Records from a data source:
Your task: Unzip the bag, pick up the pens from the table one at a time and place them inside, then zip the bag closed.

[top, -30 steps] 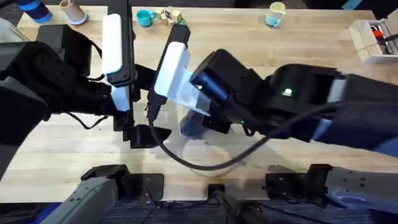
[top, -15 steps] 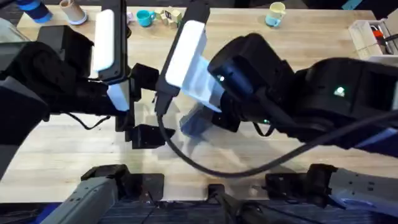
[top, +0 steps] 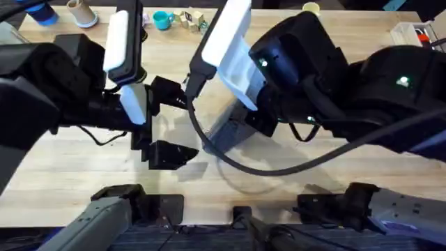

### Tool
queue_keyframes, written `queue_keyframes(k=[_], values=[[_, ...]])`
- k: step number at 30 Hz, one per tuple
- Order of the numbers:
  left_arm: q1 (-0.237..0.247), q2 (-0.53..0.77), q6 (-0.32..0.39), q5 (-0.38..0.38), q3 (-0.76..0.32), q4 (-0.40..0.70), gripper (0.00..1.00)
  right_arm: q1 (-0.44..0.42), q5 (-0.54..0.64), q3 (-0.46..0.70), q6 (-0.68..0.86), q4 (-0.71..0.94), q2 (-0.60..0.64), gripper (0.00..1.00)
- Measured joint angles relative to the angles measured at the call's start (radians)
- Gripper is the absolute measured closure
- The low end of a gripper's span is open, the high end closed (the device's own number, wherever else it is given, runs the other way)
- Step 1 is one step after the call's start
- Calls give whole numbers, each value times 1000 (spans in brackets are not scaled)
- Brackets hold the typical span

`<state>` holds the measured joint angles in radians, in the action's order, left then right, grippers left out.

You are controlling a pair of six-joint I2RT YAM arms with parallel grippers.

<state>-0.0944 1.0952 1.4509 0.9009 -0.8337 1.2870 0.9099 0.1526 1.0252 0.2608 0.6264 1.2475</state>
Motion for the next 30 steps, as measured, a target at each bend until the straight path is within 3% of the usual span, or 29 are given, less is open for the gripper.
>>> queue_keyframes(k=[6,11,17,18,23,30], values=[[0,46,0,1,0,-12,7,-2,-11,16,-33,80,-2,971],[0,57,0,1,0,-21,7,9,-25,45,-162,213,-44,949],[0,58,0,2,0,-27,7,31,-186,55,-317,246,-114,82],[0,58,0,2,0,-27,7,35,-208,55,-326,246,-119,30],[0,58,0,6,0,-27,8,44,-293,56,-365,247,-122,5],[0,58,0,27,0,-27,7,44,-326,56,-399,261,-121,5]])
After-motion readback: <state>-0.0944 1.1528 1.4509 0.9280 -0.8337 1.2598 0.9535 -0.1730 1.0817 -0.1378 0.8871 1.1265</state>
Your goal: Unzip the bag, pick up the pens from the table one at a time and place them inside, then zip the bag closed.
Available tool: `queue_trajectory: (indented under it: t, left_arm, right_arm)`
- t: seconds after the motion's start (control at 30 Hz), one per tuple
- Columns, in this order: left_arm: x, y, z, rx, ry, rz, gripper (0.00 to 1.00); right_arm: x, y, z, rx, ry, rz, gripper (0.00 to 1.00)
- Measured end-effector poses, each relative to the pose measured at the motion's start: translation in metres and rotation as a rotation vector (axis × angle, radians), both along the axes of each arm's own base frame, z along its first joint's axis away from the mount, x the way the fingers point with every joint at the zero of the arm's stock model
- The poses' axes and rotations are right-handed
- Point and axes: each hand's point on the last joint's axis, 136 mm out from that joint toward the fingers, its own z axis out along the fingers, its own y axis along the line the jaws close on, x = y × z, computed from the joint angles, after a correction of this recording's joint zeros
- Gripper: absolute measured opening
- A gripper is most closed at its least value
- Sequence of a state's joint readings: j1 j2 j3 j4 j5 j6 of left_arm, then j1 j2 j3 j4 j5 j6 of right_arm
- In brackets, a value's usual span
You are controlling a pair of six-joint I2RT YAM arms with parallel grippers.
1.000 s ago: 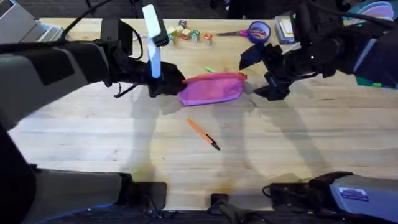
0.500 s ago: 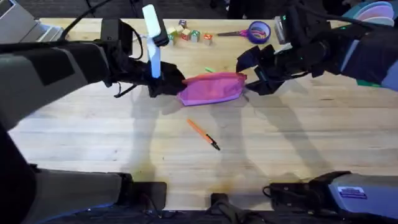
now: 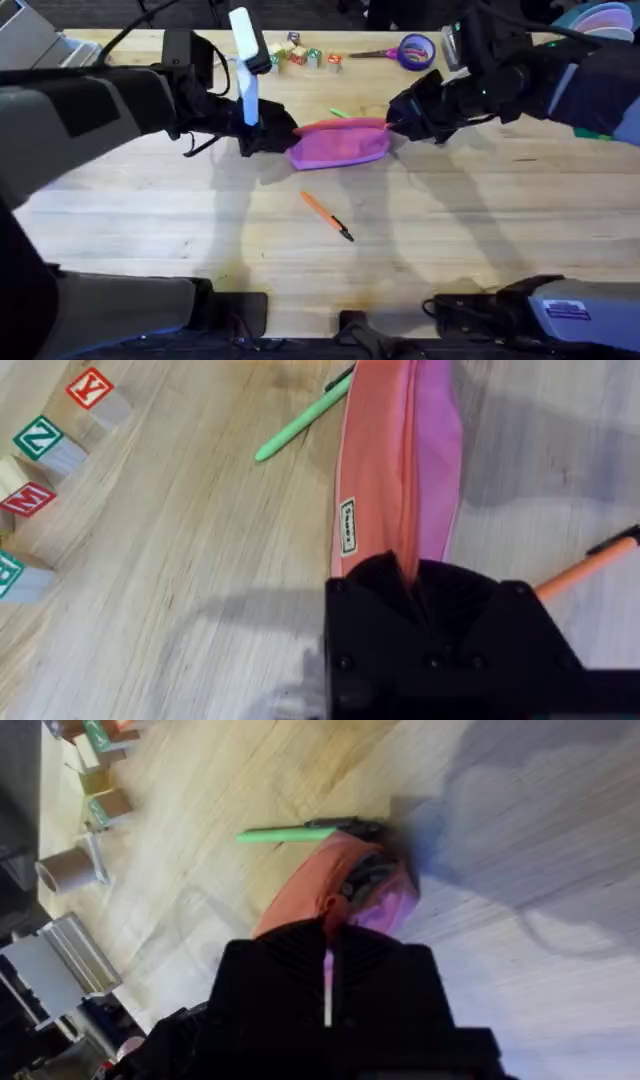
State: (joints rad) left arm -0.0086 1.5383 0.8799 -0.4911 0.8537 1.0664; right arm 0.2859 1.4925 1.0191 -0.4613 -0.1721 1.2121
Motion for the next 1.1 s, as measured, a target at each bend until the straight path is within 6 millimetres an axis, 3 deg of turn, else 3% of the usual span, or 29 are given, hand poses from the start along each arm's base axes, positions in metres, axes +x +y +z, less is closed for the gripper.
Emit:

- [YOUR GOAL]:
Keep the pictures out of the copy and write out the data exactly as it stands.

- [RESPONSE]:
Your task: Unzip the bag, pick up the pens from the table one at a time and place them inside, then zip the bag closed.

[top, -30 steps] 
[top, -15 steps] 
[top, +0 steps] 

### Tool
queue_keyframes, written `queue_keyframes(k=[_], values=[[_, ...]])`
- k: step number at 30 Hz, one per tuple
- Order of the numbers:
  left_arm: q1 (-0.237..0.247), q2 (-0.53..0.77), q6 (-0.32..0.39), q5 (-0.38..0.38), q3 (-0.76..0.32), q4 (-0.40..0.70), gripper (0.00..1.00)
  right_arm: q1 (-0.44..0.42), q5 (-0.54..0.64), q3 (-0.46..0.70), q6 (-0.68..0.86), q4 (-0.71..0.94), q2 (-0.60..0.64), gripper (0.00..1.00)
- Measured joint angles relative to the angles measured at the call's start (radians)
- Gripper is the absolute measured closure
- The low end of a gripper's span is open, the high end closed (the device's own number, wherever else it is given, runs the other way)
- Step 1 is one step after the call's start
- Calls give whole numbers, each value times 1000 (spans in brackets are not scaled)
- Brackets hold the typical span

`<state>` holds the measured joint angles in radians, in the action's order, left then right, grippers left out.

You are controlling a pair of six-joint I2RT YAM arms with parallel grippers.

<state>-0.0944 1.0952 1.4509 0.9009 -0.8337 1.2870 0.9099 0.1526 1.0252 0.2608 0.6264 1.2475</state>
Motion for the next 30 steps, as measured, a target at each bend until the straight path is within 3% of the usual span, or 29 are given, less is open for the gripper.
>>> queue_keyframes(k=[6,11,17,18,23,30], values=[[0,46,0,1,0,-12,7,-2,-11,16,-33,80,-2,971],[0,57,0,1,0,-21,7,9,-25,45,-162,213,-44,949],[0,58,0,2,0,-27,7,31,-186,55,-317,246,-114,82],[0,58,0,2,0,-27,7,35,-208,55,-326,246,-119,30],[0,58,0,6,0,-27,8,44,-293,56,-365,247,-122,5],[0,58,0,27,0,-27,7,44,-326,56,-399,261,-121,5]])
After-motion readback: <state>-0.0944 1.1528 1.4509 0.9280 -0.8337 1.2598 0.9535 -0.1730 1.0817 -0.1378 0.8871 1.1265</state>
Your goal: Unzip the bag, pick up the pens from the table one at a time and place them inside, then zip the bag closed.
Available tool: `queue_trajectory: (indented under it: t, left_arm, right_arm)`
- t: seconds after the motion's start (control at 30 Hz), one per tuple
- Columns, in this order: left_arm: x, y, z, rx, ry, rz, gripper (0.00 to 1.00); right_arm: x, y, z, rx, ry, rz, gripper (0.00 to 1.00)
- Measured end-effector poses, each relative to the pose measured at the motion's start: translation in metres and rotation as a rotation vector (axis × angle, radians), both along the axes of each arm's own base frame, z along its first joint's axis away from the mount, x the way the fingers point with every joint at the zero of the arm's stock model
- The poses' axes and rotations are right-handed
- Point and axes: each hand's point on the last joint's axis, 136 mm out from that joint toward the fingers, its own z axis out along the fingers, its own y axis along the line the jaws close on, x = y × z, computed from the joint angles, after a correction of this recording's joint zeros
- Gripper: absolute measured opening
- A gripper is most closed at its least value
- Sequence of a state's joint readings: j1 j2 j3 j4 j5 j6 of left_arm, then j1 j2 j3 j4 j5 j6 of right_arm
- In brackets, a value's usual span
You are controlling a pair of six-joint I2RT YAM arms with parallel grippers.
1.000 s ago: 
0.500 s ago: 
now: 
State: (joints rad) left arm -0.0086 1.5383 0.8799 -0.4911 0.8537 1.0664; right arm 0.2859 1.4925 1.0191 -0.4613 -0.1721 1.2121
Motion for the next 1.1 s, as measured, a target at each bend until the straight path is within 6 millimetres an axis, 3 deg of turn, else 3% of the usual span, or 29 are given, hand poses from the start along each arm's base axes, positions in metres, axes +x +y +z, less is closed for the gripper.
Emit:

There's no more to the answer.